§ Task item:
Determine how many lines in the records include "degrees". Write the number and nothing more.

== The data

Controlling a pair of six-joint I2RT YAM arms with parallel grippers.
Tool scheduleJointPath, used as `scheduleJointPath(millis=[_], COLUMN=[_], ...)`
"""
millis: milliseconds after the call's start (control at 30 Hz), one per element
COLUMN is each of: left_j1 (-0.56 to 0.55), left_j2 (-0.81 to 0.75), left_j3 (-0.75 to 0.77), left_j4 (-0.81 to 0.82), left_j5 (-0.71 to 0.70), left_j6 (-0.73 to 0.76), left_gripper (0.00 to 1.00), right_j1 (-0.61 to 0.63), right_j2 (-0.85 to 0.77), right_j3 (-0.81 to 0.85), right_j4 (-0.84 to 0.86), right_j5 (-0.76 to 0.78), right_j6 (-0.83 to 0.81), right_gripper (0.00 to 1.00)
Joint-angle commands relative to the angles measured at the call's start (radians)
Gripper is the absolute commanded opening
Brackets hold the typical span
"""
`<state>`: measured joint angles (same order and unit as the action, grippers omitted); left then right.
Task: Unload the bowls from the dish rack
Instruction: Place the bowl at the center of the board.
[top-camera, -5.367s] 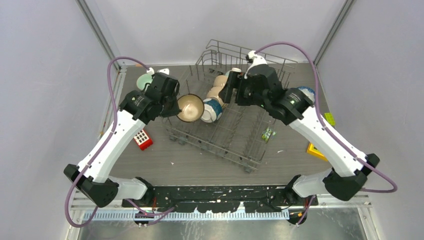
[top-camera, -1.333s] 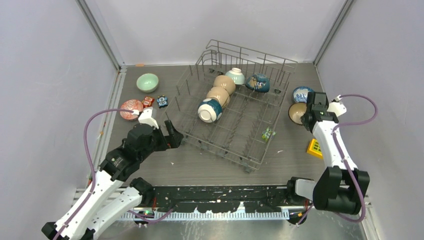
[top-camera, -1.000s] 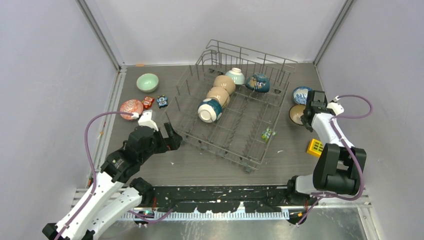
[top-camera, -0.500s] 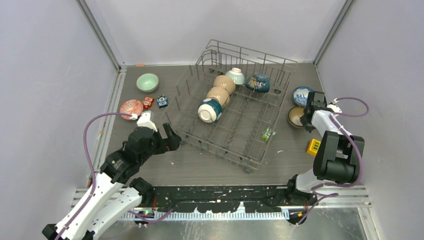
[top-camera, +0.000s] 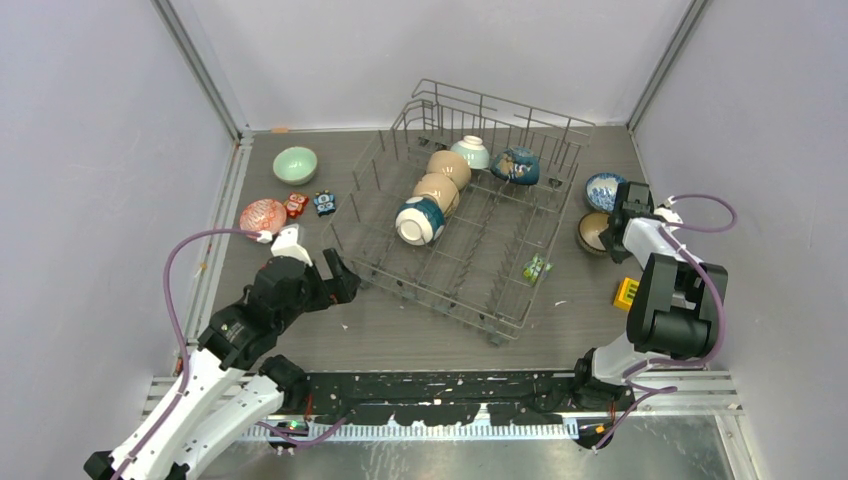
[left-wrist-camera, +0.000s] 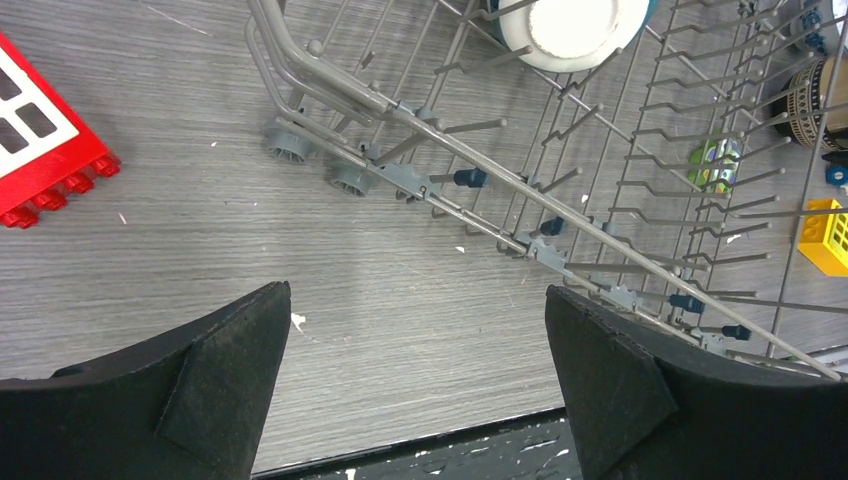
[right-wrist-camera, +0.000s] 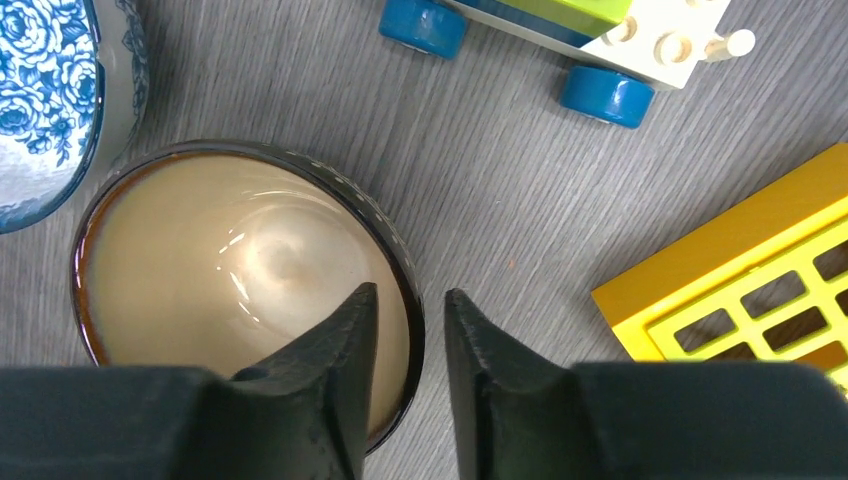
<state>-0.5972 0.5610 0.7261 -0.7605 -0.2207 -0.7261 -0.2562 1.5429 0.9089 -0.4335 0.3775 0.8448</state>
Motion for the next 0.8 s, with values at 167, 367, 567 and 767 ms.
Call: scheduleJointPath(millis=[167, 367, 567, 767], left_j1=[0.003, 0.004, 0.004, 0.004], left_j2=[0.019, 0.037, 0.063, 0.081], left_j3=[-0.010, -0.007, 0.033, 0.084], left_j4=[0.028, 0.056, 0.069, 0.082], left_j5=[-0.009, 0.007, -0.003, -0.031], left_j6=[-0.014, -0.010, 0.019, 0.031], left_gripper=[1.00, 1.00, 1.00, 1.00], right_j1=[-0.003, 0.040, 0.106, 0.249], right_j2=[-0.021, -0.110, -0.232, -0.489], right_j3=[0.065, 0.121, 0.218, 0.191], right_j4=[-0.012, -0.075, -0.150, -0.123], right_j5=[0.003, 0.058, 0.134, 0.189], right_j6=[-0.006, -0.044, -0.057, -0.046], right_gripper=[0.58, 0.83, 0.94, 0.94])
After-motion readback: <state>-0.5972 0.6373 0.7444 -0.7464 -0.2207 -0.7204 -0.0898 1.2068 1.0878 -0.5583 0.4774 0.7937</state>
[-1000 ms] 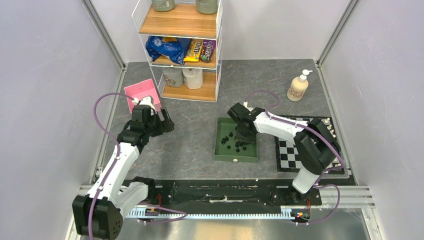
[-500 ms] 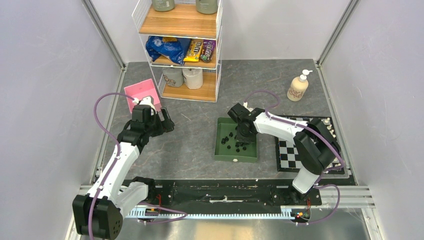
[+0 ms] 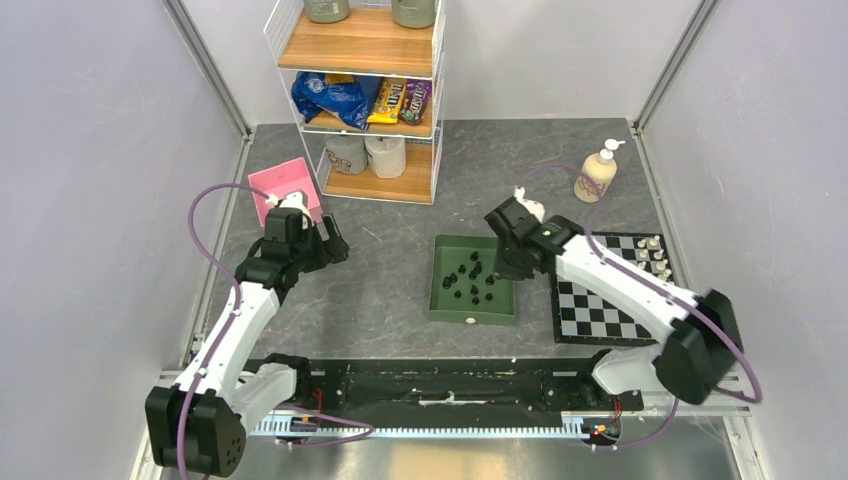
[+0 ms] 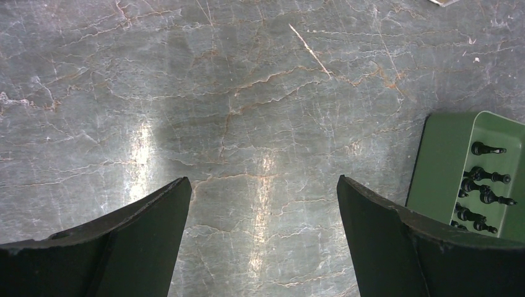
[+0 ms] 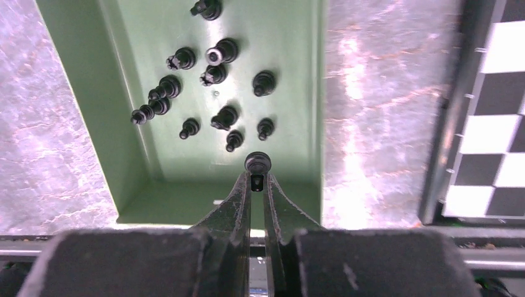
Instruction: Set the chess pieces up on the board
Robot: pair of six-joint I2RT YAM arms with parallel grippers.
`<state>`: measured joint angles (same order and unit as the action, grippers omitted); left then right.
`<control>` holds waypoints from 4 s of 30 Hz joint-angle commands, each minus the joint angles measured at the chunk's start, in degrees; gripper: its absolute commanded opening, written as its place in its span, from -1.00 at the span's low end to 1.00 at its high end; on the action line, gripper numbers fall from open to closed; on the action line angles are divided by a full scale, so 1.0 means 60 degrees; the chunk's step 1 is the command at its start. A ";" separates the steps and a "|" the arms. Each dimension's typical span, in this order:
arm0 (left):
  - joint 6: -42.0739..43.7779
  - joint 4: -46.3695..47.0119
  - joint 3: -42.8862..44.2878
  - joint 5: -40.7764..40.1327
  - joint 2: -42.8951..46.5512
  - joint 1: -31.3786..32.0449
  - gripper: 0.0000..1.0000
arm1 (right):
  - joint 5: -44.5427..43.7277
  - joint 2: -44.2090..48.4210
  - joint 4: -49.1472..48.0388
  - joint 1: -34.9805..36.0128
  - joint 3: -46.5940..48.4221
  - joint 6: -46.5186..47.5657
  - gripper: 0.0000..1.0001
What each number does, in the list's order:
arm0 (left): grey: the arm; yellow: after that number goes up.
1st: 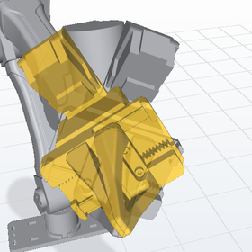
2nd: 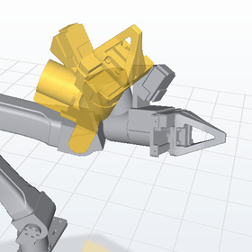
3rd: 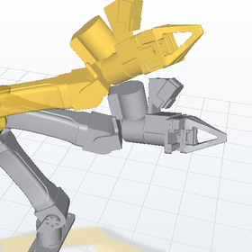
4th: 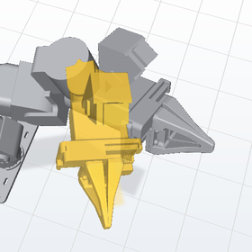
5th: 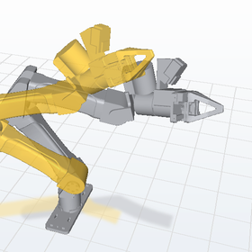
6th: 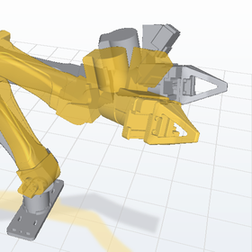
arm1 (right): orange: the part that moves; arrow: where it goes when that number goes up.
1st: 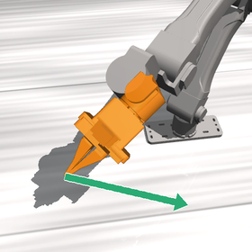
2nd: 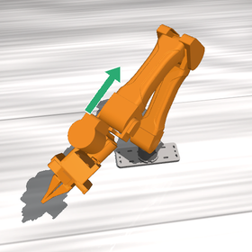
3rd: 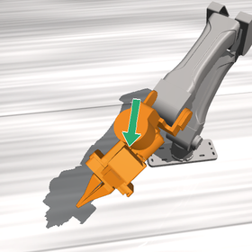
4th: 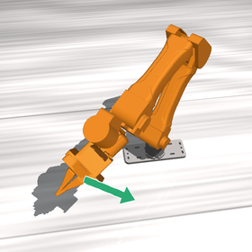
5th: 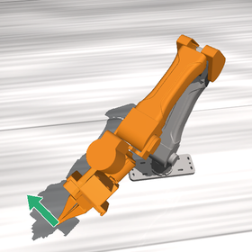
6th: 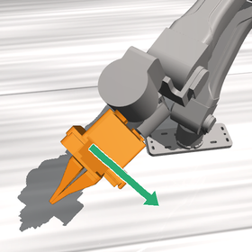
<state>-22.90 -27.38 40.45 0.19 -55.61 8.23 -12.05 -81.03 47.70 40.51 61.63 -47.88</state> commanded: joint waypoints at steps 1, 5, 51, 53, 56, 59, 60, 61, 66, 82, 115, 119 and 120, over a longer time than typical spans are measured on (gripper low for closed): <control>-0.0051 0.0104 0.0349 0.0101 0.0007 0.0004 0.90 | -0.0911 0.1528 0.1638 -0.0891 -0.0364 -0.0309 -0.79; -0.0051 0.0108 0.0349 0.0111 0.0031 0.0005 0.90 | -0.0694 0.2845 0.1663 -0.2872 -0.1495 -0.0014 -0.79; -0.0048 0.0110 0.0358 0.0156 -0.0030 0.0005 0.90 | 0.1105 0.1703 -0.0881 -0.7689 -0.2848 0.2317 -0.50; -0.0049 0.0110 0.0363 0.0172 -0.0024 0.0006 0.90 | 0.1166 0.1740 -0.0769 -0.7689 -0.2801 0.2349 -0.49; -0.0057 0.0110 0.0363 0.0202 -0.0034 0.0005 0.90 | 0.1209 0.1797 -0.0704 -0.7689 -0.2757 0.2372 -0.47; -0.0061 0.0110 0.0363 0.0229 -0.0037 0.0005 0.90 | 0.1262 0.1819 -0.0608 -0.7689 -0.2631 0.2399 -0.45; -0.0064 0.0110 0.0363 0.0220 -0.0042 0.0005 0.90 | 0.1268 0.1837 -0.0445 -0.7689 -0.2528 0.2429 -0.42; -0.0065 0.0110 0.0363 0.0228 -0.0038 0.0005 0.90 | 0.1295 0.1892 -0.0347 -0.7689 -0.2434 0.2428 -0.39; -0.0080 0.0113 0.0374 0.0244 -0.0006 0.0005 0.90 | 0.1804 0.2564 0.0164 -0.7677 -0.1824 0.2586 -0.22; -0.0075 0.0117 0.0363 0.0222 0.0037 0.0005 0.90 | 0.1757 0.1007 -0.0216 -0.2851 0.1000 0.1921 -0.07; 0.0448 0.0678 -0.0196 0.0013 0.0466 0.0005 0.90 | 0.1388 -0.0174 0.0341 0.0444 0.0375 0.0985 -0.08; 0.0499 0.0765 -0.0237 0.0013 0.0437 0.0005 0.90 | 0.1826 -0.0787 -0.0068 0.0509 0.0702 0.1136 -0.09; 0.0505 0.0786 -0.0237 0.0018 0.0418 0.0005 0.90 | 0.1899 -0.1021 -0.0177 0.0541 0.0843 0.1223 -0.11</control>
<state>-22.37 -25.58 39.27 0.32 -53.60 8.23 -3.14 -83.72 48.90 43.00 64.34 -41.08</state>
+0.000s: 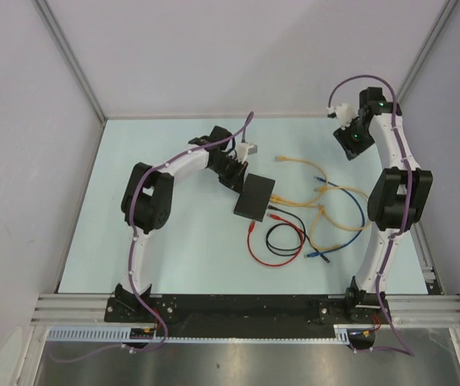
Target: Pull the plug from the switch port
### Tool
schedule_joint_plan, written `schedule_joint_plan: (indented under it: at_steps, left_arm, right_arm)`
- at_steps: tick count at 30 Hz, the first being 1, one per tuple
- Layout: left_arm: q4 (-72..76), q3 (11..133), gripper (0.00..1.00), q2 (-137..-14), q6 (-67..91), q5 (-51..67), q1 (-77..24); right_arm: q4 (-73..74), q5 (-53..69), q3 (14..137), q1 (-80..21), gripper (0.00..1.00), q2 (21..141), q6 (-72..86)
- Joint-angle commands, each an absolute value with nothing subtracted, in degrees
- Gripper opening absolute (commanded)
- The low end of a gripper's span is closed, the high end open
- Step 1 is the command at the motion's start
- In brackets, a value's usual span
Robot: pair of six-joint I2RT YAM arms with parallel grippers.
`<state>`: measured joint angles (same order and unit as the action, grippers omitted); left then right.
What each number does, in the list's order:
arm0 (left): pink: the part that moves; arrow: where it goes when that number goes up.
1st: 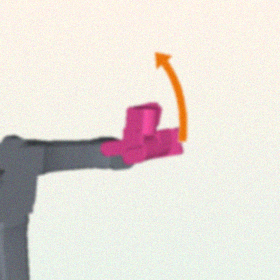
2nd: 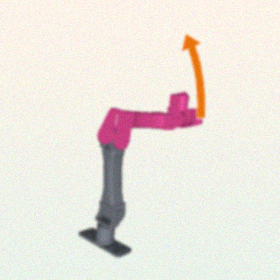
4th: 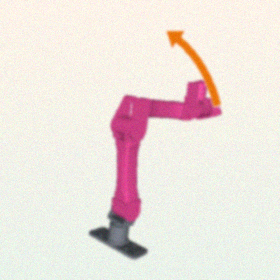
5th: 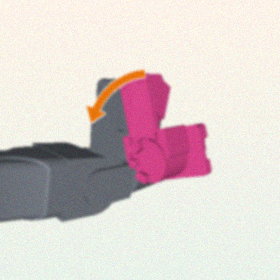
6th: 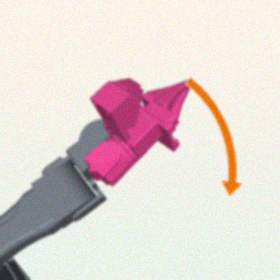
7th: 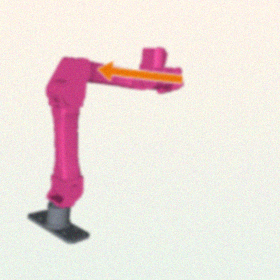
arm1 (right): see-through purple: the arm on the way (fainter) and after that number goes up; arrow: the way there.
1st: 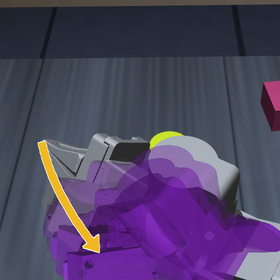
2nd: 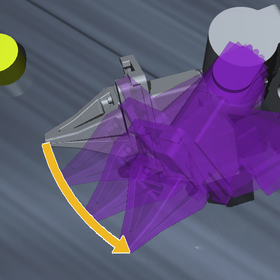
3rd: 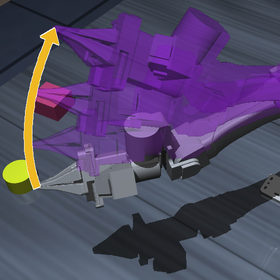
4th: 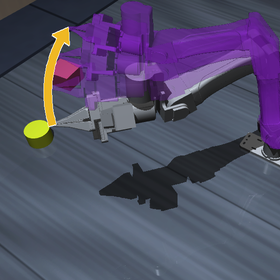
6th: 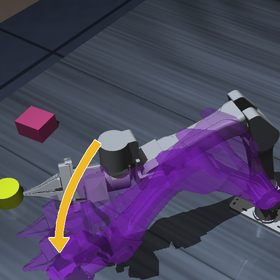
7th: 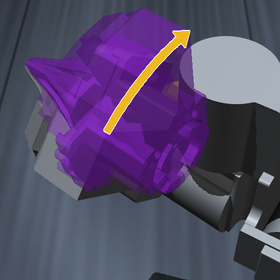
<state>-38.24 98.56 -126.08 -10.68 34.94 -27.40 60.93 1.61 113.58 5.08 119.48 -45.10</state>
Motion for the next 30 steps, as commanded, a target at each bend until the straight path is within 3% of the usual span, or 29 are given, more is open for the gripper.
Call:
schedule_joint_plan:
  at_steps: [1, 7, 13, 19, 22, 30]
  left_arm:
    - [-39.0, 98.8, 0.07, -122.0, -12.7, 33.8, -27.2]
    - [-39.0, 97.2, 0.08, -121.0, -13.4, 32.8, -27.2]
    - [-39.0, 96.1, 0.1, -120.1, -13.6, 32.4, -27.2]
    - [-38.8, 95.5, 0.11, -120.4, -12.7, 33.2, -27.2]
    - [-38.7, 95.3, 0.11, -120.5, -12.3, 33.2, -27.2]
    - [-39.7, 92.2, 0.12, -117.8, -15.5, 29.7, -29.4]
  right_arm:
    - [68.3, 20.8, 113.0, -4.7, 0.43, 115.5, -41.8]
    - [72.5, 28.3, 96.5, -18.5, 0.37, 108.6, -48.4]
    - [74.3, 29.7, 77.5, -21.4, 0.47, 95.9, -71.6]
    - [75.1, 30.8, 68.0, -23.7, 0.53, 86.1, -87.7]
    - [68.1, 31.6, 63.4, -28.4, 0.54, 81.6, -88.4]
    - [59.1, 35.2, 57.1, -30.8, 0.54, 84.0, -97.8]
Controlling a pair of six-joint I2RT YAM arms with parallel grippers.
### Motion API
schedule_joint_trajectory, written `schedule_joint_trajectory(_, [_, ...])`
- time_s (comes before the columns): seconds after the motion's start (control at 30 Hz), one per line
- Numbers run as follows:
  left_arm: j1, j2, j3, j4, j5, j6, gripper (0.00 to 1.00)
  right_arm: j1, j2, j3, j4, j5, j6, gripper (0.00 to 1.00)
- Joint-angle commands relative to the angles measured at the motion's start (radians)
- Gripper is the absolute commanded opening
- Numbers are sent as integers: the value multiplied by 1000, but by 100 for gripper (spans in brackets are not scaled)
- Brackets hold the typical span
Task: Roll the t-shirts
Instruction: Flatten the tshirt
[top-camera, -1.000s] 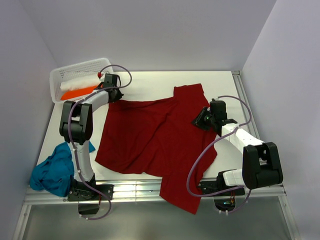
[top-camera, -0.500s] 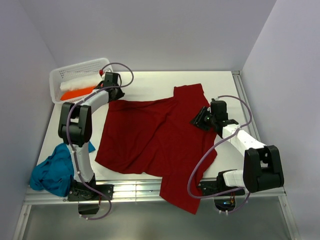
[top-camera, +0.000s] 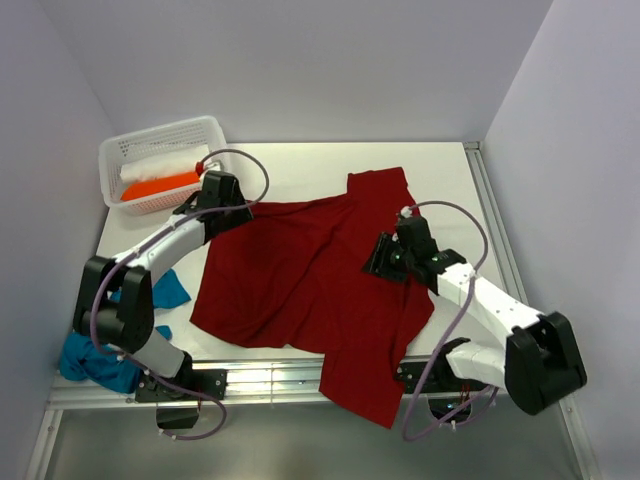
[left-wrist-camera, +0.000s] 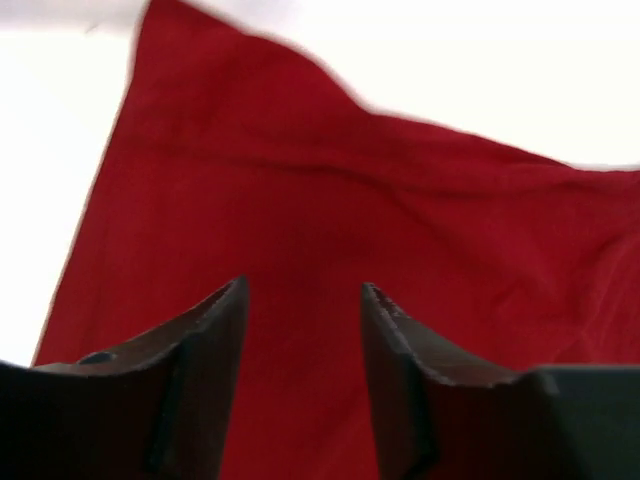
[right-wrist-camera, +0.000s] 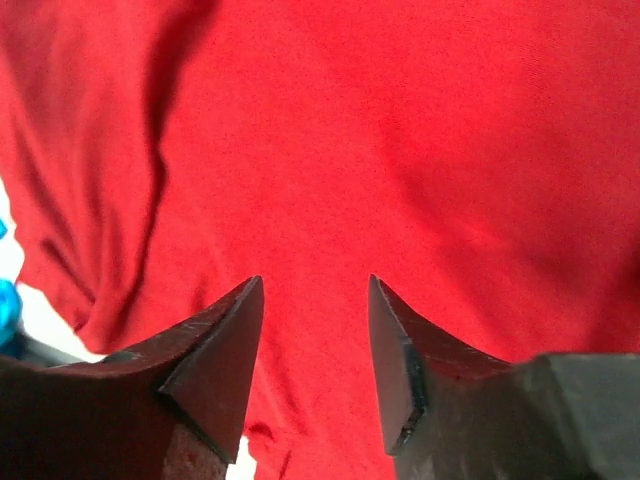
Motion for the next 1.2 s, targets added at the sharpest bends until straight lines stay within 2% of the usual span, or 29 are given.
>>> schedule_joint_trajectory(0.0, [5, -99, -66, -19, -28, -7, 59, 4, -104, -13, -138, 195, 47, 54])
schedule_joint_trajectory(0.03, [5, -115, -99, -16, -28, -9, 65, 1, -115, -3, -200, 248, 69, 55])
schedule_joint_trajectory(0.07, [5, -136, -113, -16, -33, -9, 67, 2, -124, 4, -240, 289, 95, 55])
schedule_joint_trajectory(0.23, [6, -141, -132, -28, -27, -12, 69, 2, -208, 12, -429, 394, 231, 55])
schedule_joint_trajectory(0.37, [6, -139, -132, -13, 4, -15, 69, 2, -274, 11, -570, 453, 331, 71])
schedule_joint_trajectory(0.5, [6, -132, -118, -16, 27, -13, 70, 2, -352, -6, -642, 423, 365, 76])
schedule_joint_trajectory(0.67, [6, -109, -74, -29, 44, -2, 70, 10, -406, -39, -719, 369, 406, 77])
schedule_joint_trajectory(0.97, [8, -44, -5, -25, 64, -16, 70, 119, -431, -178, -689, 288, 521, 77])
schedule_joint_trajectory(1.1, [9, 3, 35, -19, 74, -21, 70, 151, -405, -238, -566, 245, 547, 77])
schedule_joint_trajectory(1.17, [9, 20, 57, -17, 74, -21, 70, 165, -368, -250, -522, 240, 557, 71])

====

§ The completed task:
2